Soldadinhos de nuvem

Cara, sonhei com você hoje cedinho minutos antes de acordar.
Seguíamos pela Baraldi rumo ao Instituto. Ao meu lado estava o Dênis, que conheci em outra época da minha vida. Eu, entre vocês dois. Só depois de acordado fui notar que quem servia de divisória entre as duas épocas da minha vida era este sonhador que vos fala.
Seguíamos pela Baraldi rumo ao Instituto mas seguíamos pela Baraldi rumo ao Instituto em nossa pele atual, não na daqueles tempos. Eu, grisalho, você, grisalho. Eu, vestindo não lembro o que, você trajando aquele paletó de advogado que usava aquele dia vinte anos depois quando nos encontramos por acaso na Cásper Líbero, você seguindo rumo ao Fórum de SP, eu, seguindo sem rumo algum, pra variar.
Você sabe como são sonhos, não há nada mais perturbador. Quando acordei, a consciência turvada de fragmentos cognitivos e mnemônicos, fiquei puto comigo mesmo por não ter te abraçado. Caráleo, estávamos tão próximos, bastava estivar o braço. Acho que até cogitei na hora, não lembro se fiz menção. Aí o Dênis falou algo com aquela leveza que ele sempre usava pra falar as coisas e me distraiu e quando me virei de novo, estava de volta a este mundo porco em que vivo.
Ainda tive tempo de dar dois passos. Dois míseros passos. Indeciso se me voltava para você ou para ele. Olhei um e outro. De esguelha. Pude perceber sua costeleta salpicada de fios brancos. No sonho... você sabe como são os sonhos.

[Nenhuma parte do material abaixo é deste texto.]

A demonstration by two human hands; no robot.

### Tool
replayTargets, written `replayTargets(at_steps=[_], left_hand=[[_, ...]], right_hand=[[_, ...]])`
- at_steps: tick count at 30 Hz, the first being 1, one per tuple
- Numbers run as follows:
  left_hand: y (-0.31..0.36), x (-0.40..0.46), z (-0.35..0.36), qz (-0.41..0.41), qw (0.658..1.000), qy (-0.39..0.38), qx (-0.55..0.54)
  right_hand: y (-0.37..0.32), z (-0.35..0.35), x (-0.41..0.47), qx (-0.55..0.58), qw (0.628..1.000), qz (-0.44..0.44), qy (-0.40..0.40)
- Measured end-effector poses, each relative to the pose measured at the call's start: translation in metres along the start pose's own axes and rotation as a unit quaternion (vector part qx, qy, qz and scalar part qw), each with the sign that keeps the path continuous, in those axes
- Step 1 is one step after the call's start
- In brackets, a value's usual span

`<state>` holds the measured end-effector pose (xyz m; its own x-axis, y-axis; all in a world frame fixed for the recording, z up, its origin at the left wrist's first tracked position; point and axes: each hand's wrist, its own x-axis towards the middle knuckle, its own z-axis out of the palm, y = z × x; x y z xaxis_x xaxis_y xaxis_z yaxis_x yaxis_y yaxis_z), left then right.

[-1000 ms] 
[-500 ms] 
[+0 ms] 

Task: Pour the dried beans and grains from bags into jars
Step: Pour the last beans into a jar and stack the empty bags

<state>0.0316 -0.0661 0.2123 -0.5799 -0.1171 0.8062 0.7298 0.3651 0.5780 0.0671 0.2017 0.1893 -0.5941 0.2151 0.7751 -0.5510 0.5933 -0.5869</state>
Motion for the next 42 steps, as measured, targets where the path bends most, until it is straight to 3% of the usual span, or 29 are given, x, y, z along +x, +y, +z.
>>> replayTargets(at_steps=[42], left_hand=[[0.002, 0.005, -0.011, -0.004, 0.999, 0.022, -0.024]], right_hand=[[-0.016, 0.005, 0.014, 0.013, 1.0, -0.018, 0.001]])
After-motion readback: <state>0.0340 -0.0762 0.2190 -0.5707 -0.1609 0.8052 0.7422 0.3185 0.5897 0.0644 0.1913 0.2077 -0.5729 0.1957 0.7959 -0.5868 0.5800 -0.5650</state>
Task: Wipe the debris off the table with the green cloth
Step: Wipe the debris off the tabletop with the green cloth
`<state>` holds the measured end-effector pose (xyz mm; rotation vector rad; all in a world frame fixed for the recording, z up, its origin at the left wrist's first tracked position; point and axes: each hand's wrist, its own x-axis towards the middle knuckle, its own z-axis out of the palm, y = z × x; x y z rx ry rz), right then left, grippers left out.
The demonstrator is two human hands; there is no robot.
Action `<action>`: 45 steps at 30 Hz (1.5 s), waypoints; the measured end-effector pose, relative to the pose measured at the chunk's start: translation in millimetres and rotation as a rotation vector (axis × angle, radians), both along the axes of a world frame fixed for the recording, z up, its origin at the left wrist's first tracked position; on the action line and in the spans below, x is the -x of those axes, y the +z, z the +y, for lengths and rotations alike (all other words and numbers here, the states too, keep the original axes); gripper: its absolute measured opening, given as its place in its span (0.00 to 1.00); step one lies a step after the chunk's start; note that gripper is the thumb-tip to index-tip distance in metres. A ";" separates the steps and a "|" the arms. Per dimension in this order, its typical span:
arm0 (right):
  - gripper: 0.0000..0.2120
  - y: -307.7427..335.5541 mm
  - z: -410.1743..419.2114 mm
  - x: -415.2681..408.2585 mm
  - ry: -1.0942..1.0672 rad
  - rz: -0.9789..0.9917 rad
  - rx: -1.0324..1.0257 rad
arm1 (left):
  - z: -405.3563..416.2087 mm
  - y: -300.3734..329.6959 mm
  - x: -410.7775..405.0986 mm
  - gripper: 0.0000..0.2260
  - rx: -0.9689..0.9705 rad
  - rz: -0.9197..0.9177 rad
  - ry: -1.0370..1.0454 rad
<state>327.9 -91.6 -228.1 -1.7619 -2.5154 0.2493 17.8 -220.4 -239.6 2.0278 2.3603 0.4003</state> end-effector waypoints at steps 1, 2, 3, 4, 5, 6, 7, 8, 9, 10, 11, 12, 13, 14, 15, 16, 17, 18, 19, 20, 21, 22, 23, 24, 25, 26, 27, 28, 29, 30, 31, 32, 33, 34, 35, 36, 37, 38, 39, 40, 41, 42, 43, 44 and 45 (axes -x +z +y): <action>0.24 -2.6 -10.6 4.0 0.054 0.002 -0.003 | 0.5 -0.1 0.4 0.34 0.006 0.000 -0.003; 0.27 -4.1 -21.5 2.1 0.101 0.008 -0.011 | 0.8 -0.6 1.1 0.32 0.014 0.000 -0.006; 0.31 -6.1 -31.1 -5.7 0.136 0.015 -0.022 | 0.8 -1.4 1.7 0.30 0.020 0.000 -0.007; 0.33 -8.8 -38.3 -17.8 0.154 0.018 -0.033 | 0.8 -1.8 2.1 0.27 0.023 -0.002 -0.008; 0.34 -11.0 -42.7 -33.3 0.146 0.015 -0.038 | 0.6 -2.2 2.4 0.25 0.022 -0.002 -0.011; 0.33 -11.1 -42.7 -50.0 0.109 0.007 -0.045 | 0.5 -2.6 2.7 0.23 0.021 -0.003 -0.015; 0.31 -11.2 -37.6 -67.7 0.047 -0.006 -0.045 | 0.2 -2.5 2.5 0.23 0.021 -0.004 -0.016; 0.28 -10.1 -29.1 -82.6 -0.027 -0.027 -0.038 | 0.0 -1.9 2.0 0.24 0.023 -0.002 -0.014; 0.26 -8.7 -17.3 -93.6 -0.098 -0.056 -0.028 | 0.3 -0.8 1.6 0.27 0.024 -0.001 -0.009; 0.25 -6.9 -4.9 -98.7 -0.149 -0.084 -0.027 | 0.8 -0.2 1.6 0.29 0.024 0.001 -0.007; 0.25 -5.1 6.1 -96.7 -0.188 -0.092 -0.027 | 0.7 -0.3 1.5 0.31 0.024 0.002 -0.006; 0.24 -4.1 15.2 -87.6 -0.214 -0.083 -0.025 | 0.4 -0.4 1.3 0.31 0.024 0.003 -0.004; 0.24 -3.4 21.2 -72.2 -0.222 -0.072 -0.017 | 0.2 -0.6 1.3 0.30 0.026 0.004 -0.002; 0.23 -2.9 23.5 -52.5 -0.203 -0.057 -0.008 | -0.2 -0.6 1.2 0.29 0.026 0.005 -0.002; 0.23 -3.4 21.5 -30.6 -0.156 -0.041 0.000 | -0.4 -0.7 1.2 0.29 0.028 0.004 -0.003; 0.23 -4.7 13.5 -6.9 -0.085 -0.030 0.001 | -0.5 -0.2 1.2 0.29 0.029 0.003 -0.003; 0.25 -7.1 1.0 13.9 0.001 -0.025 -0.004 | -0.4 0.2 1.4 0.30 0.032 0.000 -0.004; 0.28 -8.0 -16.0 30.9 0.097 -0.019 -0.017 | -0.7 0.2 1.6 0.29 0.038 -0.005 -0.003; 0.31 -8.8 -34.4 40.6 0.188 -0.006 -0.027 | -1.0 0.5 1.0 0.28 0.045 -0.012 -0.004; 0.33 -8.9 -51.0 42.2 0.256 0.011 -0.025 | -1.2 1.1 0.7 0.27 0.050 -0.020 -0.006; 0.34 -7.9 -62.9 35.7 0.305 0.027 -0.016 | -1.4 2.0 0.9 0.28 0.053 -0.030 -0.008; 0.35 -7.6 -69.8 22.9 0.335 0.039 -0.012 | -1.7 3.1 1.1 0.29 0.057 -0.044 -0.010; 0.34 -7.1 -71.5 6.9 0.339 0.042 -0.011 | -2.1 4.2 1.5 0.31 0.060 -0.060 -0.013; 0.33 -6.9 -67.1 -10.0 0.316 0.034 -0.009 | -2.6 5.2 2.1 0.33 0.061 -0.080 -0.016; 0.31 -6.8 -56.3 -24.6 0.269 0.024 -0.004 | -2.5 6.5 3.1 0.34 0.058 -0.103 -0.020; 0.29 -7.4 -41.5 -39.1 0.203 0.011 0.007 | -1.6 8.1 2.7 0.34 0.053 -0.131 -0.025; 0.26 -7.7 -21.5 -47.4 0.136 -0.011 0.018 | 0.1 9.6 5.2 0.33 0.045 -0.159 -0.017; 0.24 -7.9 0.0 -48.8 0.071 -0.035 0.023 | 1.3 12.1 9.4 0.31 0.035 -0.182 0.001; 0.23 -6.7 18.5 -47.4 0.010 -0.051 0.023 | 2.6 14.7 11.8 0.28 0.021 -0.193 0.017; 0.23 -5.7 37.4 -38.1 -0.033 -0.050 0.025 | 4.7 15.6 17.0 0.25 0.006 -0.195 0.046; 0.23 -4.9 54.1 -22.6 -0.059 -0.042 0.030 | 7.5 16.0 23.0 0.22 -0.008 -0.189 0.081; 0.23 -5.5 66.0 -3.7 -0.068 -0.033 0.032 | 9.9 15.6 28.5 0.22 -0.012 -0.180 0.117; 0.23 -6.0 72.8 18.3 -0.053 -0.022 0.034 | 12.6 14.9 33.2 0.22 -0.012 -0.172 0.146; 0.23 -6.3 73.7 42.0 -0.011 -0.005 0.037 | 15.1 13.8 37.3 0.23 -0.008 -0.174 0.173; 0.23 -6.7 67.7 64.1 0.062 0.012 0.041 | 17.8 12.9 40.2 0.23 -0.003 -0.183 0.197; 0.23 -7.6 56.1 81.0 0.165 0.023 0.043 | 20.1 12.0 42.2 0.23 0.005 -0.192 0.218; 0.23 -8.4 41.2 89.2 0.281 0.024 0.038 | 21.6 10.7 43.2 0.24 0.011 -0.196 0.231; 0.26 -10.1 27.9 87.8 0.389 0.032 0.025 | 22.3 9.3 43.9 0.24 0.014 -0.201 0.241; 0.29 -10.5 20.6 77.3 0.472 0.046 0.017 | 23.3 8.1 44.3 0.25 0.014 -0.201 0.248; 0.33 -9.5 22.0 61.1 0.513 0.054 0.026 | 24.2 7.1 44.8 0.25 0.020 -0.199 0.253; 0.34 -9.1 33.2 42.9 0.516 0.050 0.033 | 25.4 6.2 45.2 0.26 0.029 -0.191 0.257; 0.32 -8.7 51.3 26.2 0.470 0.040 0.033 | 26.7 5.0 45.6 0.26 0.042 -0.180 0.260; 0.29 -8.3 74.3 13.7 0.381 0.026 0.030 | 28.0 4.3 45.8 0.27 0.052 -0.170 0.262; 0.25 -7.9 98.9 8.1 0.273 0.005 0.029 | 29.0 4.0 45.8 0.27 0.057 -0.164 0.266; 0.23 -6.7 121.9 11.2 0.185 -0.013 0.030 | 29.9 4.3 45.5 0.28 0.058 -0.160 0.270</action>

Lembra como ríamos das palavras aquela época? Se um de nós dissesse, mesmo por farra, que tínhamos olhado o que quer que fosse “de esguelha”, o outro riria às bandeiras etc e a piada prosseguiria até um de nós cansar das possibilidades.
Eram tantas possibilidades. Onde foram parar todas elas? Você sabe? Acho que não. Desconfio que quando nos separamos – e nunca mais nos vimos desde então – nos separamos porque já não queríamos saber das nossas possibilidades. Será esse o significado de ficar adulto?
Nos conhecemos tão acidentalmente, nos afastamos tão casualmente. Quando nos afastamos, ambos sentíamos “deu”. Cada qual por seus motivos. Tínhamos explorado um ao outro até onde podíamos e seguir em frente ignorando nossos limites podia ser perigoso. Embora, você sabe, nunca dei muita bola pro perigo. Acho que foi aí que a luz vermelha acendeu pro seu lado. Embora sonhador, não custei a perceber que, para você, um amigo que não desse lhufas pruma luz vermelha seria demais da conta. Algum tempo depois pude ver que você precisava seguir os passos do seu pai. Ou melhor, as ordens do seu pai. Comerciante, ele queria um filho c’uma carreira sólida. Então você foi fazer Direito.
Provavelmente seja por isso tudo que no meu sonho logramos nós três dar não mais que dois frugais passos. Em dois segundos pude vislumbrar a gênese e o termo da minha existência.
Por uns meses caminhamos lado a lado pela cidade, trocando confidências e impressões. Gostava das suas impressões. Você gostava das minhas, era patente. Nos surpreendíamos mutuamente. Ouso mesmo dizer que nos apaixonamos. Então já sabia que amigos podem ser apaixonados. Éramos demasiado sensíveis para explicitar sentimento tão delicado. Eu gostava do período em que a tarde começava a ceder lugar à noitinha. Você preferia o crepúsculo em si. Me lembro que fiquei dias absorto a ponderar tão fantástica diferença.
E então nos separamos pra valer. E nos reencontramos muitos anos depois. Um reencontro decepcionante, para ambos. Não víamos a hora de nos afastar o máximo possível quando nos despedimos. Cada um deu as costas para o outro num adeus definitivo. Para mim, uma montanha de lembranças fantasiosas da adolescência ruiu num instante silenciosamente.